_WHAT IS EXPECTED_. In the listing below, count the lines with "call" and report only the figure.

_PROVIDED DATA_.
#####
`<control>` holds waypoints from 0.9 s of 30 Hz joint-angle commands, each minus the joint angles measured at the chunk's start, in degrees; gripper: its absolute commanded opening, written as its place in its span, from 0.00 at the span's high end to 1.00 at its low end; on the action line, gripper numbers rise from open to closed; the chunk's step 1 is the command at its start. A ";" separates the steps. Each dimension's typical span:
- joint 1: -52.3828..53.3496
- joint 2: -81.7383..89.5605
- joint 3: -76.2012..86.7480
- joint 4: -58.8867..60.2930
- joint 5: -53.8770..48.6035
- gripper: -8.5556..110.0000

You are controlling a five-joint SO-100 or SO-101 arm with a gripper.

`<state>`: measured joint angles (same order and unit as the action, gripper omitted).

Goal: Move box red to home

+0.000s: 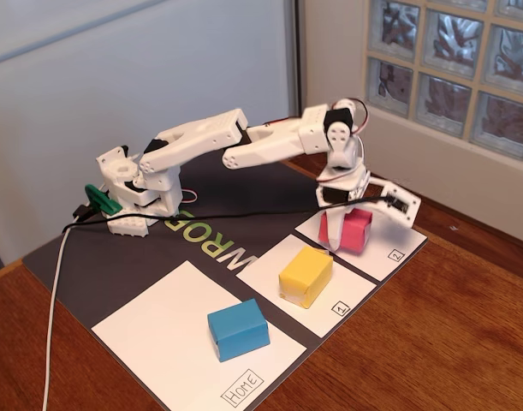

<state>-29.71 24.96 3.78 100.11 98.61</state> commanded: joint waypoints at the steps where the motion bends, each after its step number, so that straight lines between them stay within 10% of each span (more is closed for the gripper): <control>1: 1.05 9.05 -2.55 5.36 -1.93 0.93; 27: 15.73 49.57 24.79 10.72 -14.85 0.93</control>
<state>-15.91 65.57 23.99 101.16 84.99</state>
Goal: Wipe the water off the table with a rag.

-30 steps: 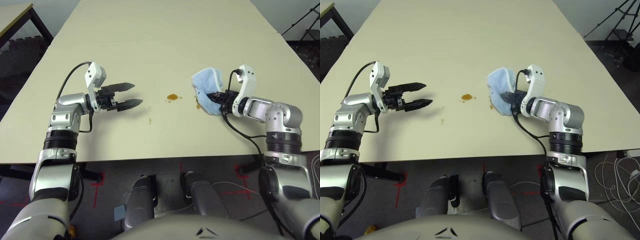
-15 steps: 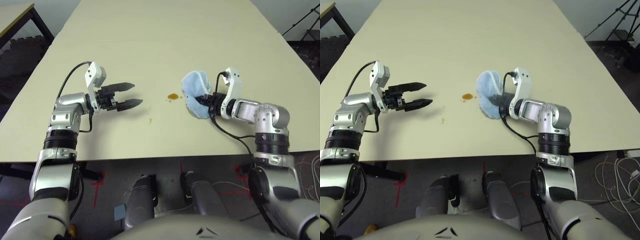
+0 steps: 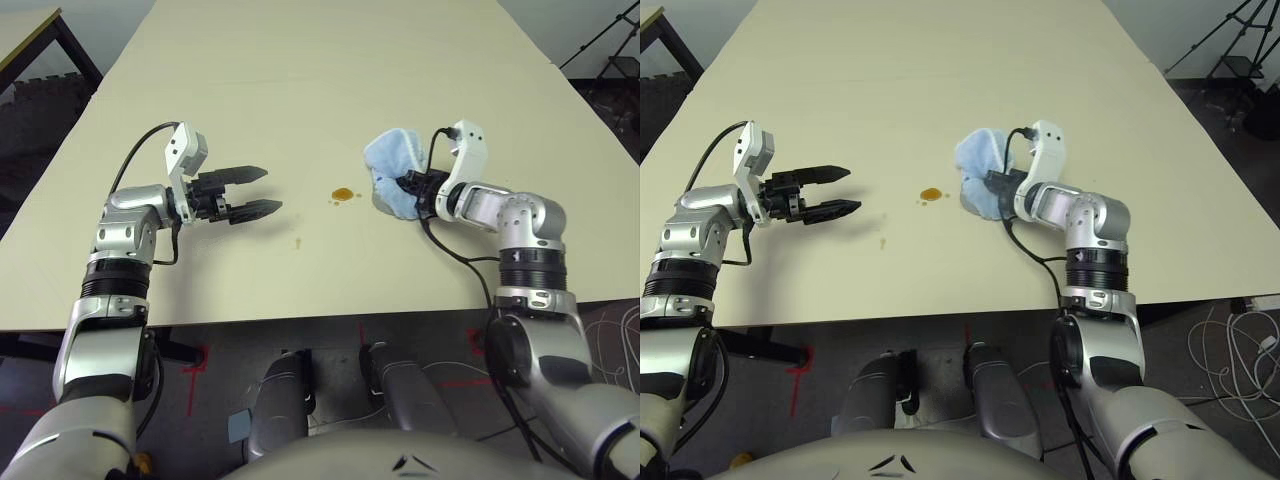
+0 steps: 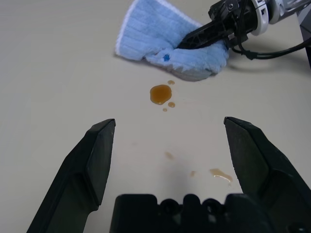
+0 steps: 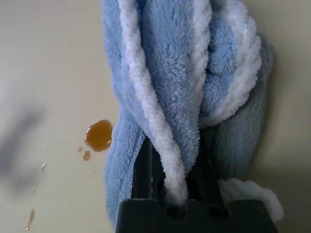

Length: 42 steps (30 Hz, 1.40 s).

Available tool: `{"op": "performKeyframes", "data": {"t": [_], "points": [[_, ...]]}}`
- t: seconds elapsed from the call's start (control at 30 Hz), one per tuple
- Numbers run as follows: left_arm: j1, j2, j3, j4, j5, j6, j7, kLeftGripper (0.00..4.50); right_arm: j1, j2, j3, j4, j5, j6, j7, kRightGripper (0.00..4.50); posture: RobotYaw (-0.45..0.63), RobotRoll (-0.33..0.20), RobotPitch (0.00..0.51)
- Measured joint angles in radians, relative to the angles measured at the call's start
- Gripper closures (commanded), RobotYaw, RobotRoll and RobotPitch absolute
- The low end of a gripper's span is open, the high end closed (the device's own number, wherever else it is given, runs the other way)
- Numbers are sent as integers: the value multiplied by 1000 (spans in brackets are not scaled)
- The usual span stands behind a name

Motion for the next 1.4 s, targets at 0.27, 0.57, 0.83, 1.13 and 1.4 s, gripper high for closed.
{"op": "performKeyframes", "data": {"t": [0.27,0.57,0.83,1.13,1.4], "points": [[34,3,9,-14,-23,32,-9,0,-16,75,62,12,-8,10,7,4467,-213,0,149],[40,8,12,-46,-38,37,-7,0,21,54,232,-63,30,133,164,4467,-209,0,153],[41,8,12,-46,-40,38,-6,0,52,3,329,-117,49,163,262,4467,-213,0,150],[40,6,12,-45,-41,37,-1,0,-38,1,261,72,32,66,236,4467,-214,0,139],[37,3,13,-41,-41,27,5,0,-165,-100,129,342,-37,-183,118,4467,-220,0,135]]}}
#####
_THE ANSWER_. 2